**Listed entries:**

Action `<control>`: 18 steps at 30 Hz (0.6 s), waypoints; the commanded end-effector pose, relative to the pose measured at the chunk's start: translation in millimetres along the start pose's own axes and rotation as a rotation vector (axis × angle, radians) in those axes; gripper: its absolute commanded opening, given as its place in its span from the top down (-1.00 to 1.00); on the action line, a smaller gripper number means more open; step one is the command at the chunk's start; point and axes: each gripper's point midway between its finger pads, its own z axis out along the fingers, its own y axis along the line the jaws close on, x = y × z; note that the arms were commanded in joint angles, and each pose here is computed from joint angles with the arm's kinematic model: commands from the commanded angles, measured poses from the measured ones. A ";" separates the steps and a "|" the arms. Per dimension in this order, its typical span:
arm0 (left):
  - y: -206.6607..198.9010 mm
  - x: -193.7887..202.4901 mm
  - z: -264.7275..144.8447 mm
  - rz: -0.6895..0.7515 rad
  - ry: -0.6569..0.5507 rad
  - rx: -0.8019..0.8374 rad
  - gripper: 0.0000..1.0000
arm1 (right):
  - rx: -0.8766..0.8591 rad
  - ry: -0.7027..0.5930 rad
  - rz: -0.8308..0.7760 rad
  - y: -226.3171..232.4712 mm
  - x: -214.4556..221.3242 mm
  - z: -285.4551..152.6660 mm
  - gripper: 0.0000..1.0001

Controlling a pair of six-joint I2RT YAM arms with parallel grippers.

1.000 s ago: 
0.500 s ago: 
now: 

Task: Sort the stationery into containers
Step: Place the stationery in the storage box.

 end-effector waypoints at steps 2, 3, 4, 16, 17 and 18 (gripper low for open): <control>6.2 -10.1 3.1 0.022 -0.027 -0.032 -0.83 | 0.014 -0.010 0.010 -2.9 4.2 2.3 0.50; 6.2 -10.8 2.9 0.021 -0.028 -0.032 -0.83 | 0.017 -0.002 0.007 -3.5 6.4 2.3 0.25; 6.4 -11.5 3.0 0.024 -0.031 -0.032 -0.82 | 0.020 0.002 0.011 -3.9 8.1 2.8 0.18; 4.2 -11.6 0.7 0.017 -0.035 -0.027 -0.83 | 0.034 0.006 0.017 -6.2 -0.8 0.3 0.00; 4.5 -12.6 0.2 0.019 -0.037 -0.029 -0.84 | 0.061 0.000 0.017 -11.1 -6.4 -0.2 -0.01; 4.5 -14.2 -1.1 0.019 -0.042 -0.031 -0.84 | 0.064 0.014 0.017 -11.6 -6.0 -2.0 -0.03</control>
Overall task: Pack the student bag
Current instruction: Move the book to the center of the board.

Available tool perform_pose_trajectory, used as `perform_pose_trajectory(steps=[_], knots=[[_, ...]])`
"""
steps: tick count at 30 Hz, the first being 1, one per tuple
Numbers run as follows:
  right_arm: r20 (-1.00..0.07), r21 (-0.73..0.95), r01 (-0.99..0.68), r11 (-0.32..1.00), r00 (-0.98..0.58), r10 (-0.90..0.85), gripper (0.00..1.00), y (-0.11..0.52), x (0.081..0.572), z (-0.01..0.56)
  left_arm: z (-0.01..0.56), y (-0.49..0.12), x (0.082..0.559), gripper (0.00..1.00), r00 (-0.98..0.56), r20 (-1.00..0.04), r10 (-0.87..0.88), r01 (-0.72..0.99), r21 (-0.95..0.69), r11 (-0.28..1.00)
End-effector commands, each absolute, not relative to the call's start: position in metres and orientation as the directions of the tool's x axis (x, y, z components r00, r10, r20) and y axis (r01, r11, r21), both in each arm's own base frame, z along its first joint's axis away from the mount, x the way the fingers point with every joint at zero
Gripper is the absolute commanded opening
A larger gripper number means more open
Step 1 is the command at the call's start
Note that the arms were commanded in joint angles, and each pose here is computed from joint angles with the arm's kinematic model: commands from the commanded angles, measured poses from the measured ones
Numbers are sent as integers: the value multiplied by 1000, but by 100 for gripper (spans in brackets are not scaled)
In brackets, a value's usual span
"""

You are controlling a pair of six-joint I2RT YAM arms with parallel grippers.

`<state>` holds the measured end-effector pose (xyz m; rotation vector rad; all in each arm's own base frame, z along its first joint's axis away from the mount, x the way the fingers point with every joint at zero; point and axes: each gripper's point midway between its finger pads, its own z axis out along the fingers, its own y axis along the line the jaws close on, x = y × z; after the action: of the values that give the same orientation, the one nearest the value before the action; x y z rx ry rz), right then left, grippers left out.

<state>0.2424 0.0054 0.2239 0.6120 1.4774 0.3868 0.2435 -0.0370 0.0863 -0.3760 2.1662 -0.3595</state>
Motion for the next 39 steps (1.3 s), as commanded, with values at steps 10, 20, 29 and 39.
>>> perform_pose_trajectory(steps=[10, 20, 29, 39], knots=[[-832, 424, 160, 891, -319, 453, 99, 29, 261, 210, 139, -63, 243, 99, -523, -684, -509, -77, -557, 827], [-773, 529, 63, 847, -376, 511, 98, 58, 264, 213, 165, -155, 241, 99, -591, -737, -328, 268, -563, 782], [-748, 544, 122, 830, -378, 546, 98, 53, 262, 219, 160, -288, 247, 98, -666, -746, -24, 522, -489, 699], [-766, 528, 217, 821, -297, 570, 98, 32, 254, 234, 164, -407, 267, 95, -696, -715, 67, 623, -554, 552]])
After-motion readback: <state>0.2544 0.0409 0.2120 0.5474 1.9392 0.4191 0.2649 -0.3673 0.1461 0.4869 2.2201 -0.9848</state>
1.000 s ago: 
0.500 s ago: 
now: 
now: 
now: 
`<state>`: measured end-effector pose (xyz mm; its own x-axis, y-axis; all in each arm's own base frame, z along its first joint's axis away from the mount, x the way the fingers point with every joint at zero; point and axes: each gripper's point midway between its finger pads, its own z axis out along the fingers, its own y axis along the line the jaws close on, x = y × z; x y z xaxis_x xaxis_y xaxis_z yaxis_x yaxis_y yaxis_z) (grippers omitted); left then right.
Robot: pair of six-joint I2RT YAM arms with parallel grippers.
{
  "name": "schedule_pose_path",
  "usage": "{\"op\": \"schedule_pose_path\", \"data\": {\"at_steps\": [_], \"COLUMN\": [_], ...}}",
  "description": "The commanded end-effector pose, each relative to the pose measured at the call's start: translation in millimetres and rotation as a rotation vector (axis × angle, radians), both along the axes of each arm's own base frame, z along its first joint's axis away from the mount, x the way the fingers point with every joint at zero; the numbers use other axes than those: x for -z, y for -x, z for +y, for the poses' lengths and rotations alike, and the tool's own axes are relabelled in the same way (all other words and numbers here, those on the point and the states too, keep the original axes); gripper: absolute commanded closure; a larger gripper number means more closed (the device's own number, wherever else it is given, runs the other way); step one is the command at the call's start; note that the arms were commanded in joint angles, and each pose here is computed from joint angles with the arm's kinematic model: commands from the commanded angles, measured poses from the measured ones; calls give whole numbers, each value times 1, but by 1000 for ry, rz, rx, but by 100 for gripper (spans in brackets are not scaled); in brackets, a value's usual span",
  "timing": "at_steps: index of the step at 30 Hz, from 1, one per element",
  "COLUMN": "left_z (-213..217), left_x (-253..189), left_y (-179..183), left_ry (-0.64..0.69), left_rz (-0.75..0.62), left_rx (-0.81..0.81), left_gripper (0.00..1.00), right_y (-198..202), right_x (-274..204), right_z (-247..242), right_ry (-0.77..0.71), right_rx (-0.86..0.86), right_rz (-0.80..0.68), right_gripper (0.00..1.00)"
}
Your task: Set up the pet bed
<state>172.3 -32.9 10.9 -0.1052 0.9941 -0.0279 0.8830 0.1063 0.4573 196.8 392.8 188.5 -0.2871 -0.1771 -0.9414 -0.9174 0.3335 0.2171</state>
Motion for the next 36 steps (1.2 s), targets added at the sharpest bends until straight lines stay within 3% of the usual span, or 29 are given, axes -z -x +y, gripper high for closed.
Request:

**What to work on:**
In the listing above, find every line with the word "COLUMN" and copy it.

**Task answer:**
  "usage": "{\"op\": \"schedule_pose_path\", \"data\": {\"at_steps\": [_], \"COLUMN\": [_], ...}}",
  "COLUMN": "left_z (-213..217), left_x (-253..189), left_y (-179..183), left_ry (-0.64..0.69), left_rz (-0.75..0.62), left_rx (-0.81..0.81), left_gripper (0.00..1.00), right_y (-198..202), right_x (-274..204), right_z (-247..242), right_ry (-0.77..0.71), right_rx (-0.86..0.86), right_rz (-0.80..0.68), right_gripper (0.00..1.00)"

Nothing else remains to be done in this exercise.